__Exercise brief__. Exactly as they appear, output all of the entries.

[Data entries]

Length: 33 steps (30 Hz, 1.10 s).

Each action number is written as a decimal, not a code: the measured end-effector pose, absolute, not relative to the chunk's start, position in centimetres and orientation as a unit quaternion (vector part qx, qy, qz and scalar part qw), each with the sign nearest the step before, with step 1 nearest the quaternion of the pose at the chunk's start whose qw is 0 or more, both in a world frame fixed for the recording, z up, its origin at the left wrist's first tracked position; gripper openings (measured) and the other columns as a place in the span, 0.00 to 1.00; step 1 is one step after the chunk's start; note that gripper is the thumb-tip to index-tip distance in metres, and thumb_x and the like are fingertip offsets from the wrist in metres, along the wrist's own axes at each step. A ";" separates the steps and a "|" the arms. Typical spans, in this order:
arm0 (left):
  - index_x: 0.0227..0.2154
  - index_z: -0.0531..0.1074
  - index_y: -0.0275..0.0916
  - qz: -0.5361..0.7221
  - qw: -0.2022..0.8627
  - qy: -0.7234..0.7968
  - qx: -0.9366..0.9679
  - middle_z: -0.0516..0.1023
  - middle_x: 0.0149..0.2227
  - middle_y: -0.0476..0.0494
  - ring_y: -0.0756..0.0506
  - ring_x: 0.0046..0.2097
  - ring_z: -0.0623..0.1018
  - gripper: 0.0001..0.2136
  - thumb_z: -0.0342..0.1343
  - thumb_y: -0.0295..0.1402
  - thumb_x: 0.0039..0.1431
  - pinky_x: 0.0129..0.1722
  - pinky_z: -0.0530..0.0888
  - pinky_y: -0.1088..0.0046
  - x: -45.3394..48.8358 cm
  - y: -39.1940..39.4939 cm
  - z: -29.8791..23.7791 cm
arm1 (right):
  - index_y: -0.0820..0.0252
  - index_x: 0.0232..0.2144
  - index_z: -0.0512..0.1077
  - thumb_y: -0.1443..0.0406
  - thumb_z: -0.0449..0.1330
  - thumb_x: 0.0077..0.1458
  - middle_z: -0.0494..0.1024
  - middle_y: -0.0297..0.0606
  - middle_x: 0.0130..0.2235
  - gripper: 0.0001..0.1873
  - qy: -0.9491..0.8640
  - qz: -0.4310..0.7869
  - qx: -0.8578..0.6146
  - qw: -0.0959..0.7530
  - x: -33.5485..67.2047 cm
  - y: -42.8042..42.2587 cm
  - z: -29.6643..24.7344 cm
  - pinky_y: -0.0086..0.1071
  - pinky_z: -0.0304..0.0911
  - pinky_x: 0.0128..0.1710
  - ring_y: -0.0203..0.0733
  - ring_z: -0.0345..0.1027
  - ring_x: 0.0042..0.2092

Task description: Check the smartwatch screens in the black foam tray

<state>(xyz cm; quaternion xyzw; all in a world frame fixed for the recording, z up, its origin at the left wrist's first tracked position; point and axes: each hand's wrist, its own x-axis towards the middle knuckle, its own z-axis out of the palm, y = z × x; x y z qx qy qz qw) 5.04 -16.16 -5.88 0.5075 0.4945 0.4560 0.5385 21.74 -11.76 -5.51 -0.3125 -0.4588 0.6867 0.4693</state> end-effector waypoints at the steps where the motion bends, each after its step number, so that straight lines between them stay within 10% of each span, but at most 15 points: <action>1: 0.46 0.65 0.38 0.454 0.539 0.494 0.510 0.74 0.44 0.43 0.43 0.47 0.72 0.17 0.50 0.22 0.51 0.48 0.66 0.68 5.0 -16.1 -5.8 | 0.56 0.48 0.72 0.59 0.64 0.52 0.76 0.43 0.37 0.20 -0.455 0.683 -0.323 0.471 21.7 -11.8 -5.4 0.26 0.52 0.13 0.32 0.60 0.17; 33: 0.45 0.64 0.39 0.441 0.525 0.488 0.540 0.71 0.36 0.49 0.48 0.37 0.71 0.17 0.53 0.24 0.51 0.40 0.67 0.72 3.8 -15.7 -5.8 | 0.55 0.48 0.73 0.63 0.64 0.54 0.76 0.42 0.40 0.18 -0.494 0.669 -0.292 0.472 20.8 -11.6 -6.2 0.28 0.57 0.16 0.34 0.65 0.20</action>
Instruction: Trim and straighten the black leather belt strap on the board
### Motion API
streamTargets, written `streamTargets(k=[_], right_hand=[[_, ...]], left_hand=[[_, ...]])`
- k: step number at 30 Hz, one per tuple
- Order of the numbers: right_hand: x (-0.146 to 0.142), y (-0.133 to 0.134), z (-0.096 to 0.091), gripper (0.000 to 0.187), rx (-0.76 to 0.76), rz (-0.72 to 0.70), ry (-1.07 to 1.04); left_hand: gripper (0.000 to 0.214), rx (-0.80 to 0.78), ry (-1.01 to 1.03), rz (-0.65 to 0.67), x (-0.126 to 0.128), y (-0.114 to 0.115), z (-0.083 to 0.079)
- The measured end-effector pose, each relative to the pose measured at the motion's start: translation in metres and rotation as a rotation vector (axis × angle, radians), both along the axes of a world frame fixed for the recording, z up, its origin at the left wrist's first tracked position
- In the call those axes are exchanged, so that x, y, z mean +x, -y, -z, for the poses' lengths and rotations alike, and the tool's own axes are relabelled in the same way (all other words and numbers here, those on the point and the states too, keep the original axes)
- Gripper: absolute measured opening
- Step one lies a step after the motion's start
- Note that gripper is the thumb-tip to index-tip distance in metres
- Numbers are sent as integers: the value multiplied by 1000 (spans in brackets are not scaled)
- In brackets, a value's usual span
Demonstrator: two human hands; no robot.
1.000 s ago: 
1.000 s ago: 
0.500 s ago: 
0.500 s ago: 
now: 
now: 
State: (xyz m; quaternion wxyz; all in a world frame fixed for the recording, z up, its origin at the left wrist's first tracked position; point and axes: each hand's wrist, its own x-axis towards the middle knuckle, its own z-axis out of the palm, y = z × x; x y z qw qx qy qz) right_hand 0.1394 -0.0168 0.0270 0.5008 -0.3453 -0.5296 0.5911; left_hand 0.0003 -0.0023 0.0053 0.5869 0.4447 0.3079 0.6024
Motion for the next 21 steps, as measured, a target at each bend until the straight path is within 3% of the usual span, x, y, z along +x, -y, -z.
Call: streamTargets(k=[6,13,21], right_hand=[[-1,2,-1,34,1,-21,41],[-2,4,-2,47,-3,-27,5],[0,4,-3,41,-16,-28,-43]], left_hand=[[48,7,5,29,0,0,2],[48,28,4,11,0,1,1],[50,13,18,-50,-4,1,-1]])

__Output for this exercise__.
Length: 33 steps (30 Hz, 1.10 s).

Each action number is written as a decimal, not a code: the measured end-effector pose, absolute, not relative to the chunk's start, position in centimetres and orientation as a unit quaternion (vector part qx, qy, qz and scalar part qw), each with the sign nearest the step before, with step 1 nearest the quaternion of the pose at the chunk's start whose qw is 0 or more, both in a world frame fixed for the recording, z up, its origin at the left wrist's first tracked position; gripper openings (measured) and the other columns as a place in the span, 0.00 to 1.00; step 1 is one step after the chunk's start; note that gripper is the thumb-tip to index-tip distance in metres, and thumb_x and the like are fingertip offsets from the wrist in metres, along the wrist's own axes at each step. A ";" separates the steps and a "|" the arms. Typical spans, in this order:
arm0 (left):
  - index_x: 0.0227..0.2154
  - index_z: -0.0531..0.1074
  - index_y: -0.0275..0.0916
  - qz: -0.5361..0.7221
  - qw: -0.2022..0.8627
  - qy: -0.7234..0.7968
  - qx: -0.9366..0.9679
  - middle_z: -0.0516..0.1023
  - middle_x: 0.0149..0.2227
  - middle_y: -0.0476..0.0494
  - ring_y: -0.0756..0.0506
  - ring_x: 0.0046..0.2097
  - ring_z: -0.0623..0.1018
  - gripper: 0.0001..0.2136
  - thumb_z: -0.0342..0.1343
  - thumb_y: -0.0295..0.1402
  - thumb_x: 0.0039..0.1431
  - pinky_x: 0.0129..0.1722
  - pinky_z: -0.0530..0.0888
  - pinky_y: -0.1088..0.0046
  - x: -45.3394..48.8358 cm
  - y: -39.1940..39.4939 cm
  - z: -29.8791..23.7791 cm
arm1 (right):
  - index_y: -0.0820..0.0252
  - index_x: 0.0232..0.2144
  - index_z: -0.0512..0.1077
  - thumb_y: -0.1443..0.0406
  - thumb_z: -0.0449..0.1330
  - thumb_x: 0.0077..0.1458
  - middle_z: -0.0494..0.1024
  - middle_y: -0.0297..0.0606
  - middle_x: 0.0130..0.2235
  - gripper: 0.0001..0.1873
  - qy: -0.9491..0.8640
  - qz: -0.4310..0.7869
  - qx: -0.8578..0.6146
  - qw: -0.0959..0.7530
  - x: -33.5485..67.2047 cm
  - y: -42.8042..42.2587 cm
  - z: -29.6643..24.7344 cm
  - pinky_y: -0.0086..0.1071
  - pinky_z: -0.0304..0.0911
  - pinky_x: 0.0128..0.1710
  - ring_y: -0.0203..0.0733
  - ring_z: -0.0345..0.1027
  - ring_x: 0.0042..0.2092

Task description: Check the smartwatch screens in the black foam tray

<state>(xyz cm; quaternion xyzw; all in a world frame fixed for the recording, z up, its origin at the left wrist's first tracked position; point and axes: each hand's wrist, its own x-axis towards the middle knuckle, its own z-axis out of the palm, y = z × x; x y z qx qy qz qw) 5.04 -16.16 -5.88 0.5075 0.4945 0.4560 0.5385 21.74 -11.76 -5.51 -0.3125 -0.4588 0.6867 0.4693</state> end-effector waypoints at the steps where the motion bends, each after its step number, so that straight lines between them stay within 10% of each span, but at most 15 points: <action>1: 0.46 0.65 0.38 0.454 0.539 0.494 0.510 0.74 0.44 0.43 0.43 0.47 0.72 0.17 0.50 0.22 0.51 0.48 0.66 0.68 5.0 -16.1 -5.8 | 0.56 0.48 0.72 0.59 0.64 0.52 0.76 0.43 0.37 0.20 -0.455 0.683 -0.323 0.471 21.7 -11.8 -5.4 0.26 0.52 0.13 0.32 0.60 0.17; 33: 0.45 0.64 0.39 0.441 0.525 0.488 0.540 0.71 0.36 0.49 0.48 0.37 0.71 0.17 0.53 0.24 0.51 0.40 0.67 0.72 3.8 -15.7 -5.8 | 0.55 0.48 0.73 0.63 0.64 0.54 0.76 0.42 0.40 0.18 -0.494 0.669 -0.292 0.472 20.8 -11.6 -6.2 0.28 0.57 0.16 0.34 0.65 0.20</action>
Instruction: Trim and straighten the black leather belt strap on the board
### Motion API
streamTargets, written `streamTargets(k=[_], right_hand=[[_, ...]], left_hand=[[_, ...]])`
- k: step number at 30 Hz, one per tuple
- Order of the numbers: right_hand: x (-0.146 to 0.142), y (-0.133 to 0.134), z (-0.096 to 0.091), gripper (0.000 to 0.187), rx (-0.76 to 0.76), rz (-0.72 to 0.70), ry (-1.07 to 1.04); left_hand: gripper (0.000 to 0.214), rx (-0.80 to 0.78), ry (-1.01 to 1.03), rz (-0.65 to 0.67), x (-0.126 to 0.128), y (-0.114 to 0.115), z (-0.083 to 0.079)
- The measured end-effector pose, each relative to the pose measured at the motion's start: translation in metres and rotation as a rotation vector (axis × angle, radians), both along the axes of a world frame fixed for the recording, z up, its origin at the left wrist's first tracked position
- In the call those axes are exchanged, so that x, y, z mean +x, -y, -z, for the poses' lengths and rotations alike, and the tool's own axes are relabelled in the same way (all other words and numbers here, those on the point and the states too, keep the original axes)
- Gripper: absolute measured opening
- Step one lies a step after the motion's start
- Note that gripper is the thumb-tip to index-tip distance in metres
- Numbers are sent as integers: the value multiplied by 1000 (spans in brackets are not scaled)
- In brackets, a value's usual span
Demonstrator: two human hands; no robot.
1.000 s ago: 
1.000 s ago: 
0.500 s ago: 
0.500 s ago: 
now: 
now: 
State: (xyz m; quaternion wxyz; all in a world frame fixed for the recording, z up, its origin at the left wrist's first tracked position; point and axes: each hand's wrist, its own x-axis towards the middle knuckle, its own z-axis out of the palm, y = z × x; x y z qw qx qy qz) right_hand 0.1394 -0.0168 0.0270 0.5008 -0.3453 -0.5296 0.5911; left_hand 0.0003 -0.0023 0.0053 0.5869 0.4447 0.3079 0.6024
Motion for the next 21 steps, as measured, a target at each bend until the straight path is within 3% of the usual span, x, y, z along +x, -y, -z.
Call: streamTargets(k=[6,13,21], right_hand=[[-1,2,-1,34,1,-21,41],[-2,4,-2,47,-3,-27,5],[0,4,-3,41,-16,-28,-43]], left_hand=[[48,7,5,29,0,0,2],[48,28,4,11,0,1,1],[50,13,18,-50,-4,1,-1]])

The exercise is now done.